In 1896 Walter married the trades union and feminist activist Marie Hüni. Between 1898 and 1903 Emil Walter served as a town councillor in Winterthur, and from 1902 till 1920 he served as a councillor at the cantonal level. He worked as a part-time council employee between 1903 and 1910 with responsibilities involving the police service.

Between 1908 and 1911 Walter edited Der Grütlianer, the newspaper of the old Grütli Union, originally a wide-ranging workers' rights and welfare organisation which had become progressively more political and tentatively merged with the Swiss Social Democratic Party in 1901 (but would break away again and become a standalone political party in 1916). Within the party at a national level, between 1912 and 1915 he was vice-president of the Grütli Union, also serving in 1916/17 as its president: in connection with his Grütli offices, he was in addition a member of the national leadership committee of the Social Democratic Party. Between 1911 and 1920 Walter combined his political duties with work as a secondary school teacher in Zürich.

Between 1920 and 1929 Walter was employed by the Cantonal (Zürich region) council, in charge of finance and later, from 1923, in charge of building development. He also served as a director of the increasingly important Cantonal Electricity Company and of its successor, the Northeast Switzerland Power Company (Nordostschweizerische Kraftwerke / NOK).

==Conclusion==
Emil Walter played an important role in the Winterthur labour movement until he was deselected on account of his attitude to the building workers' strike in 1909 and voted off the council in 1910. He was one of the leaders of the Grülianers while at the same time obtaining support from the "bourgeois" parties in elections.

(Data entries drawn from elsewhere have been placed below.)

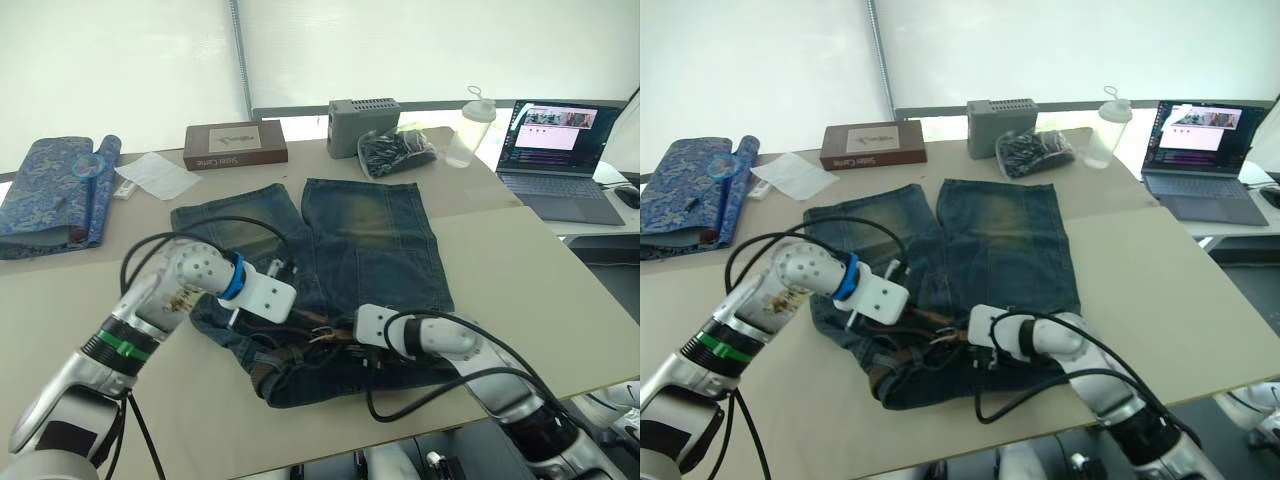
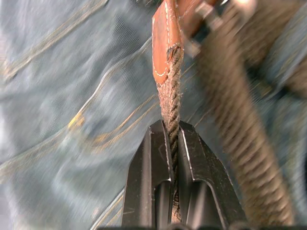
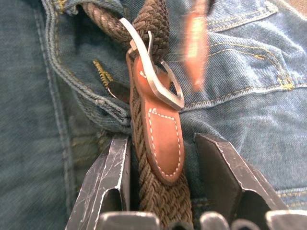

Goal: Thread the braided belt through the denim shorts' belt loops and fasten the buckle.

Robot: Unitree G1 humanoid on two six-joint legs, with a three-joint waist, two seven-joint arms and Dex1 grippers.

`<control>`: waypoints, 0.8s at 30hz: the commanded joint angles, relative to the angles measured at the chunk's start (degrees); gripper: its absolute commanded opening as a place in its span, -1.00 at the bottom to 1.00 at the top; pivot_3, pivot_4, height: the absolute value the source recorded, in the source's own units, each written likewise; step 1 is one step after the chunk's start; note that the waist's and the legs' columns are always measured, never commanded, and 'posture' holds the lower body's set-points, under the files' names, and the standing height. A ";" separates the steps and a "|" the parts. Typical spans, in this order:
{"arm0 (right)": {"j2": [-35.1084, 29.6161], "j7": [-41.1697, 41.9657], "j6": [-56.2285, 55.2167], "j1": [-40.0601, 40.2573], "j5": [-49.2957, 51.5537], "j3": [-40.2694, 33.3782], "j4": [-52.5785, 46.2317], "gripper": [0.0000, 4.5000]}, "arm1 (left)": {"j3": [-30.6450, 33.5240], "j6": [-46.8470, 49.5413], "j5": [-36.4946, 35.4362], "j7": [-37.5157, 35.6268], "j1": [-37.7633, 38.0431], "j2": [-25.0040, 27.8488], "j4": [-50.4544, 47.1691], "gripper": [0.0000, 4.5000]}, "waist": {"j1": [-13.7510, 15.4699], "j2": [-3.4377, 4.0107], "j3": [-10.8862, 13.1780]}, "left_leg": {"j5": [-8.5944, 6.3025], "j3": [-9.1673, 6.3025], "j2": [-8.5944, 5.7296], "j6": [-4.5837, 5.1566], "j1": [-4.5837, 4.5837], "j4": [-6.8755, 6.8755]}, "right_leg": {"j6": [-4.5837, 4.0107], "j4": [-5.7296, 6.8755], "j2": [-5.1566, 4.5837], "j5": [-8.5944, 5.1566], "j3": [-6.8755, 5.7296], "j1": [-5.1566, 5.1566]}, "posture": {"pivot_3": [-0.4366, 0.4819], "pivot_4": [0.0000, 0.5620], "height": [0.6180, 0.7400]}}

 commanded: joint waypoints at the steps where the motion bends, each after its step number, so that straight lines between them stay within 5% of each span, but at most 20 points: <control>1: 2.29 -1.71 -2.66 -3.05 -1.28 0.79 3.58 -0.03 | 1.53 -3.53 1.27 1.18 -2.58 0.72 3.06 -1.00 | -0.07 0.00 0.00 | 0.00 0.00 0.00 0.00 0.00 0.00 | 0.00 -0.01 0.00 0.00 0.00 0.00 | -0.05 -0.47 1.00; 7: 7.97 -3.01 -7.15 -9.40 -3.39 2.79 12.53 -0.03 | 2.05 -7.67 1.12 -0.25 -4.59 1.90 6.99 -1.00 | -0.68 -0.01 0.00 | 0.02 0.00 -0.04 -0.03 -0.02 -0.02 | 0.00 0.00 -0.02 0.01 0.00 -0.05 | -0.05 -0.47 1.00; 13: 7.59 -2.67 -7.62 -9.22 -4.17 2.45 11.74 -0.03 | 2.32 -6.80 -2.26 -5.75 -1.87 4.63 1.60 -1.00 | -0.75 0.00 0.00 | 0.05 -0.01 -0.04 -0.10 -0.12 -0.05 | -0.01 0.02 -0.04 0.01 -0.02 -0.13 | -0.05 -0.47 1.00; 24: 7.95 -2.68 -6.59 -9.11 -3.47 1.58 10.21 -0.03 | 0.72 -13.54 4.33 -2.64 -2.66 5.20 4.01 -1.00 | -0.72 0.00 0.00 | 0.03 -0.02 -0.04 -0.06 -0.09 -0.06 | -0.01 0.02 -0.03 0.00 -0.04 -0.12 | -0.05 -0.47 1.00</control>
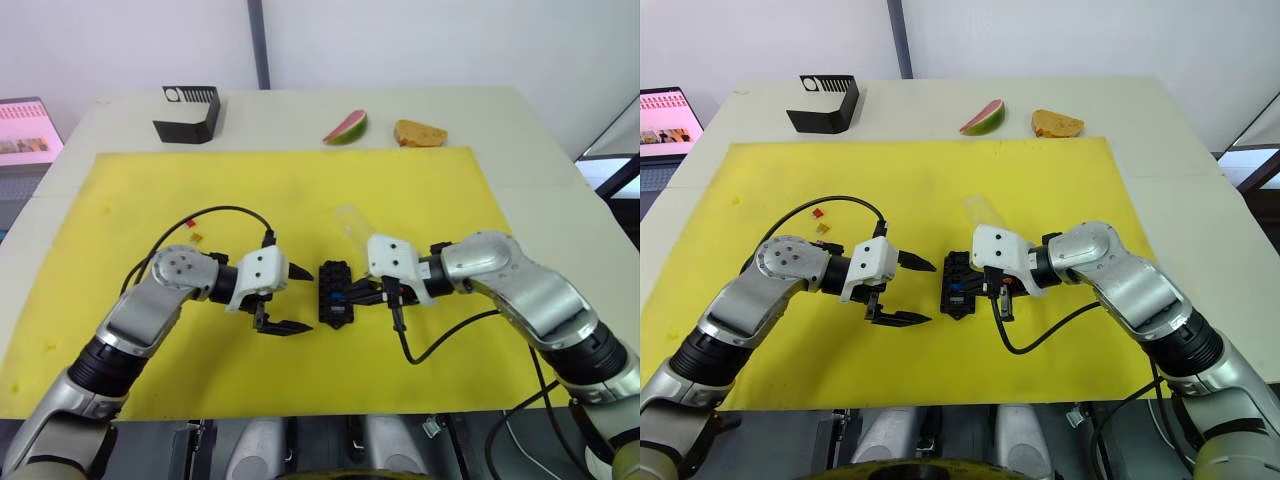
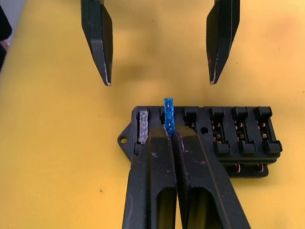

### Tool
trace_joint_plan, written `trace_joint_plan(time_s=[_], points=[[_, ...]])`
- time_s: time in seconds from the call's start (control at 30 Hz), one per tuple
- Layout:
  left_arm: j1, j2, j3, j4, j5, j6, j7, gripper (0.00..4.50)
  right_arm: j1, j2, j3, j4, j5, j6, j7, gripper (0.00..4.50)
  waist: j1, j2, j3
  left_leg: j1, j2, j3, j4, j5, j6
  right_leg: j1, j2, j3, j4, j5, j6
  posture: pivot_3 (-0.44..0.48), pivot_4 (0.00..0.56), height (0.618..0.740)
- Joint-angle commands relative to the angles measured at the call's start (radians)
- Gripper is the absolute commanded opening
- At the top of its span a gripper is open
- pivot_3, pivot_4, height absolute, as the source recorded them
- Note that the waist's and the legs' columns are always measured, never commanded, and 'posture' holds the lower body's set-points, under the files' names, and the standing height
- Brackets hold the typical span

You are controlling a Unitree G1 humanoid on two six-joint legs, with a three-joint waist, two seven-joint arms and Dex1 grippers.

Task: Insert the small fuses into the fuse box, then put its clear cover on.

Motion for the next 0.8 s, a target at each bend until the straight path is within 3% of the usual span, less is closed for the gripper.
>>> trace_joint_plan(time_s=[0.03,0.8], points=[[-0.001,-0.004,0.000,-0.028,0.005,-0.020,-0.003,4.45,-0.004,0.004,0.003,-0.024,-0.012,0.004,0.006,0.00,0.000,0.000,0.000,0.000,0.000,0.000,0.000,0.000,0.000,0.000,0.000,0.000,0.000,0.000,0.000,0.000,0.150,0.740],[-0.008,-0.018,0.001,-0.026,0.020,-0.029,-0.009,4.45,-0.026,-0.008,-0.025,-0.066,0.013,0.091,0.014,0.00,0.001,0.000,0.000,0.000,0.000,0.000,0.000,0.000,-0.001,0.000,0.000,0.000,0.001,0.000,0.000,0.000,0.150,0.740]])
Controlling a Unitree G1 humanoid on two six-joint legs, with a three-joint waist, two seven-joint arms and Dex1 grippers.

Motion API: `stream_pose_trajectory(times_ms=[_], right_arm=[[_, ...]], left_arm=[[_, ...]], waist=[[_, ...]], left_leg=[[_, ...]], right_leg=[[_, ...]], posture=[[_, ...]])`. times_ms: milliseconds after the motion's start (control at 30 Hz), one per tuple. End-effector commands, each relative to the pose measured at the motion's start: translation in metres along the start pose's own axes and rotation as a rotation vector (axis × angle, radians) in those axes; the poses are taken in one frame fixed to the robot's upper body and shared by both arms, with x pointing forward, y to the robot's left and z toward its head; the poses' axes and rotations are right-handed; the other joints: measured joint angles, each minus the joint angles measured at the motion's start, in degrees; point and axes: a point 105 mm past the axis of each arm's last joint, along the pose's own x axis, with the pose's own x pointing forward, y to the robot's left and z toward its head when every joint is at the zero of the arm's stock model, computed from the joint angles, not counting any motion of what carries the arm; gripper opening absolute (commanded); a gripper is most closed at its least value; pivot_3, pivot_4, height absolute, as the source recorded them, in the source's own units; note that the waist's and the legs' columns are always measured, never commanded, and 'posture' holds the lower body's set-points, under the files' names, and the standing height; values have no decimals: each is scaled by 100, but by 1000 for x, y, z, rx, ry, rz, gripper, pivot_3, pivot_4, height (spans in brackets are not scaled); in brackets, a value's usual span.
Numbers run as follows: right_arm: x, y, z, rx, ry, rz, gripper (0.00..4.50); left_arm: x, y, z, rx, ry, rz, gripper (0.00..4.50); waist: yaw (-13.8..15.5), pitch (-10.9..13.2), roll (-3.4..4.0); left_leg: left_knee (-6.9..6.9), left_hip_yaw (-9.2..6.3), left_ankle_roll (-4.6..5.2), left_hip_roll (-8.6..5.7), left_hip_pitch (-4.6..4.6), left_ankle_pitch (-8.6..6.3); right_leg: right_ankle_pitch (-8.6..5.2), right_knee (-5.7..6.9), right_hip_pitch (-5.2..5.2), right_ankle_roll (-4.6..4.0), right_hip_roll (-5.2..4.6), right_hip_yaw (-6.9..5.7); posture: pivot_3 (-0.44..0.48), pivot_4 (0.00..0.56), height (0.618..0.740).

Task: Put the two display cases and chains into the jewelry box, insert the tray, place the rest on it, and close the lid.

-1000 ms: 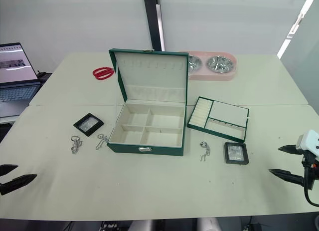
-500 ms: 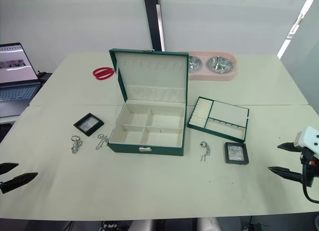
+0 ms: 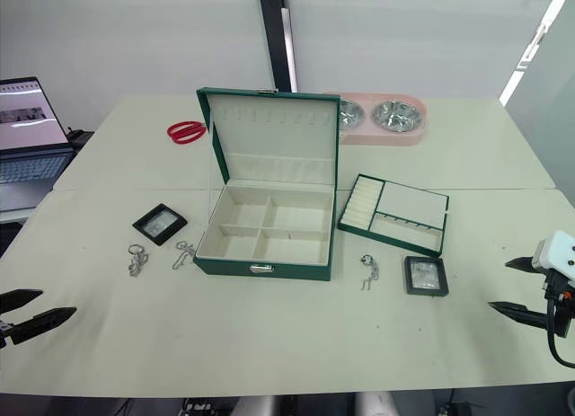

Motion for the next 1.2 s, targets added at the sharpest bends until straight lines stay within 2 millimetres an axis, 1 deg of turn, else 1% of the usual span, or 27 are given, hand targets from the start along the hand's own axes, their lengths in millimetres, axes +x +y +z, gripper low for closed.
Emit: stream_pose_trajectory(times_ms=[33, 133, 267, 500, 733, 867, 1000, 1100, 1167, 1200], right_arm=[[-5, -3, 5, -43, -5, -20, 4455], [-5, -3, 4, -48, -4, -24, 4455], [-6, -4, 2, -52, -2, -28, 4455], [-4, -7, 2, -61, -9, -27, 4455], [-3, -9, 2, -67, -15, -23, 4455], [-2, -11, 5, -80, -31, -25, 4455], [2, -14, 20, -111, -84, -32, 4455], [7, -14, 40, -134, -154, -15, 4455], [10, -14, 48, -143, -180, -5, 4455], [13, -13, 55, -155, -203, 8, 4455]], left_arm=[[2, 2, 7, 26, -26, 21, 4500], [4, 1, 7, 20, -32, 20, 4500], [6, 4, 8, 39, -58, 60, 4500], [6, 3, 4, 14, -63, 74, 4500], [4, -2, 1, -46, -63, 54, 4500], [3, -4, 0, -72, -68, 54, 4500], [2, -7, -3, -88, -74, 60, 4500], [3, -9, -1, -95, -100, 74, 4500], [3, -10, 0, -97, -111, 82, 4500], [4, -12, 1, -90, -117, 77, 4500]], waist=[[1, 0, -1], [-1, 0, 0], [-1, 0, -1], [-1, 0, -1], [-3, -1, -2], [-4, 0, -2], [-10, 0, -1], [-9, 0, -2], [-9, -1, -3], [-9, -1, -3]], left_leg=[[0, 0, 0, 0, 0, 0], [0, 1, 0, 0, 0, 0], [0, 1, 0, 0, 0, 0], [1, 1, 0, 0, 1, 0], [2, 0, 0, 0, 2, 0], [2, 0, 0, 0, 2, 0], [3, 0, 0, 1, 5, 0], [4, 0, 0, 0, 4, 0], [4, 0, 0, 0, 4, 0], [4, -2, 0, 1, 4, 0]], right_leg=[[0, 0, 0, 0, 0, 0], [0, 0, 1, 0, 1, 0], [0, 0, 2, 0, 1, -1], [0, 0, 3, 1, 1, -1], [0, 1, 5, 1, 2, -2], [0, 1, 5, 1, 2, -2], [0, 3, 6, 1, 2, -2], [0, 3, 7, 1, 2, -2], [0, 3, 7, 1, 2, -2], [0, 3, 7, 1, 2, -3]], posture=[[0, 150, 740], [0, 150, 740], [0, 150, 740], [0, 150, 740], [0, 150, 740], [0, 150, 740], [0, 150, 740], [0, 150, 740], [0, 150, 740], [0, 150, 740]])
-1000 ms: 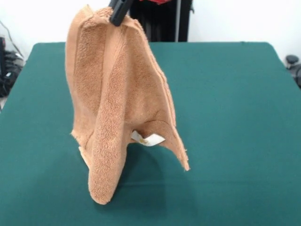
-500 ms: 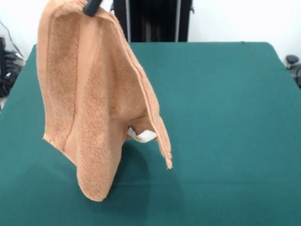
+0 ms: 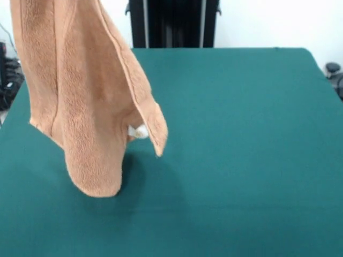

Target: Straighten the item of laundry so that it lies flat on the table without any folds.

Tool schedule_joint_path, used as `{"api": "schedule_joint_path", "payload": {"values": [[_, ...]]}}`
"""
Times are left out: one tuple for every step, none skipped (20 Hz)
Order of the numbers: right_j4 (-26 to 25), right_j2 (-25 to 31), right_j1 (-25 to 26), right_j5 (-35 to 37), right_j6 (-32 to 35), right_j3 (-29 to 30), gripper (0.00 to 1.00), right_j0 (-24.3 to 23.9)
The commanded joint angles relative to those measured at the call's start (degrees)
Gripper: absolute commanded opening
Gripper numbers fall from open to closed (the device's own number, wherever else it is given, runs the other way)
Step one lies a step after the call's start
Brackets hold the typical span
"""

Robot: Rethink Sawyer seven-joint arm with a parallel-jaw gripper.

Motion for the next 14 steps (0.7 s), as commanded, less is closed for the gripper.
{"api": "schedule_joint_path", "payload": {"values": [[-1.69, -0.42, -3.58, -5.45, 6.54, 16.82, 0.0, 2.97], [-1.64, -0.58, -3.94, -5.94, 6.6, 17.67, 0.0, 3.1], [-1.74, -0.8, -4.2, -6.19, 6.35, 18.27, 0.0, 3.24], [-1.83, -0.98, -4.58, -6.48, 5.89, 18.99, 0.0, 3.36], [-1.97, -1.12, -4.8, -6.77, 5.56, 19.44, 0.0, 3.43], [-2.2, -1.2, -5.04, -7.46, 5.15, 19.99, 0.0, 3.47], [-2.24, -1.09, -5.16, -7.92, 4.79, 20.3, 0.0, 3.34], [-2.3, -1.01, -5.26, -8.46, 4.38, 20.61, 0.0, 3.25], [-2.29, -0.97, -5.12, -8.52, 4.12, 20.56, 0.0, 3.16], [-2.54, -1.11, -4.84, -8.66, 3.93, 20.36, 0.0, 3.22], [-2.51, -1.06, -4.56, -8.61, 3.79, 20.1, 0.0, 3.08], [-2.76, -1.12, -4.19, -8.79, 3.59, 19.73, 0.0, 3.02], [-2.81, -1.04, -3.91, -8.93, 3.23, 19.41, 0.0, 2.81], [-2.83, -0.88, -3.71, -9.34, 2.88, 19.16, 0.0, 2.48]]}}
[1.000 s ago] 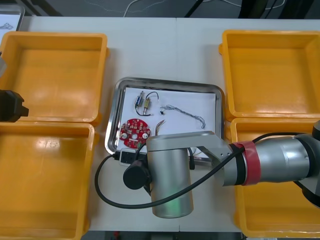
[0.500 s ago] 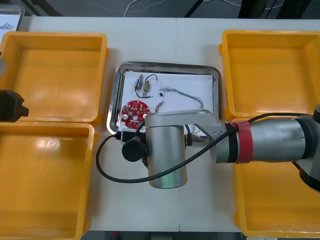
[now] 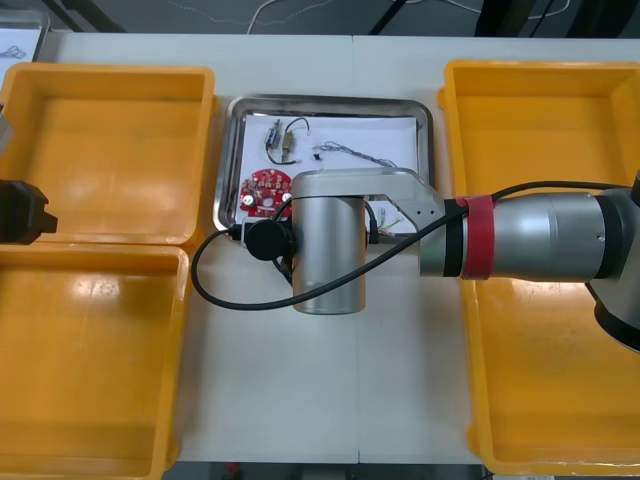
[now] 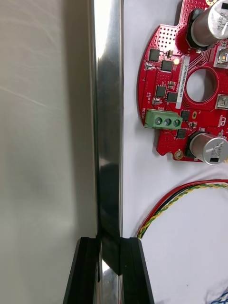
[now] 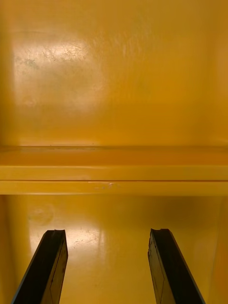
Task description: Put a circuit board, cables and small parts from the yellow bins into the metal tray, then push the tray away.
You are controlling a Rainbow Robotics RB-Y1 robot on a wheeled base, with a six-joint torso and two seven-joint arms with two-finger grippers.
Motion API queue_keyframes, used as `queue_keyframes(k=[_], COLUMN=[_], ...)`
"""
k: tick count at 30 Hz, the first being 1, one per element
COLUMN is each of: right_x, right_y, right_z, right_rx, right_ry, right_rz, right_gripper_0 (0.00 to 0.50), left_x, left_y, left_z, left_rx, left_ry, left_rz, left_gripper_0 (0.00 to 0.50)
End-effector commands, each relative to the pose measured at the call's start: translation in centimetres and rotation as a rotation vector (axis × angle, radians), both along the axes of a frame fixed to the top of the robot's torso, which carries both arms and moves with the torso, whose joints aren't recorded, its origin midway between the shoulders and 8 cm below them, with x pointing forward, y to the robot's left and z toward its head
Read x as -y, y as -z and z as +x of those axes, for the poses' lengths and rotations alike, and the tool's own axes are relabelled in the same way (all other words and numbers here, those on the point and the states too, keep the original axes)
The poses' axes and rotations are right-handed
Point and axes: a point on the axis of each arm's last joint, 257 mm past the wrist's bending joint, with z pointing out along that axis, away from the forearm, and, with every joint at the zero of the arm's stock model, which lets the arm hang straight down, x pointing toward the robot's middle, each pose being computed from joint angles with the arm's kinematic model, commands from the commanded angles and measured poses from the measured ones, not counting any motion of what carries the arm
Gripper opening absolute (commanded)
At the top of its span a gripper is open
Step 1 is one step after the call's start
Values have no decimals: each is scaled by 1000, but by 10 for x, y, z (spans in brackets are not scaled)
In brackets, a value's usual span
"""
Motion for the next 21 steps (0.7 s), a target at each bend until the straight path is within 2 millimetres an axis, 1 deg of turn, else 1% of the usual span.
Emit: queue_keyframes(k=[1, 3, 7, 10, 13, 21], right_x=[3, 5, 7, 8, 6, 5], right_y=[-31, -40, -52, -65, -74, -89], right_z=[27, 37, 50, 62, 70, 86], right_rx=[59, 79, 106, 135, 154, 197], right_ry=[-17, -14, -13, -15, -24, -38], right_rz=[-37, -47, -57, -63, -64, -66], right_gripper_0=[0, 0, 0, 0, 0, 0], left_x=[-15, -15, -15, -15, -15, -15], left_y=[-2, -2, -2, -2, -2, -2], left_z=[-7, -7, -7, -7, -7, -7], left_rx=[-8, -8, -8, -8, -8, -8], left_ry=[9, 9, 9, 9, 9, 9], left_rz=[42, 42, 42, 42, 42, 42], left_gripper_0=[500, 500, 500, 500, 500, 500])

Walter also wrote for various publications to advocate introduction of proportional representation.

==Personal==
Emil Walter was married three times. His first marriage, to Marie Hüni, ended in divorce in 1910, after which their two children were raised by Marie. One of those children was Emil Jakob Walter (1897-1984) who later achieved eminence as an academic ("Wissenschaftssoziologie"). Emil Walter's second marriage, in 1911, was to the primary school teacher Anna Schumacher. His third marriage, in 1930, was to Fanny Arnold.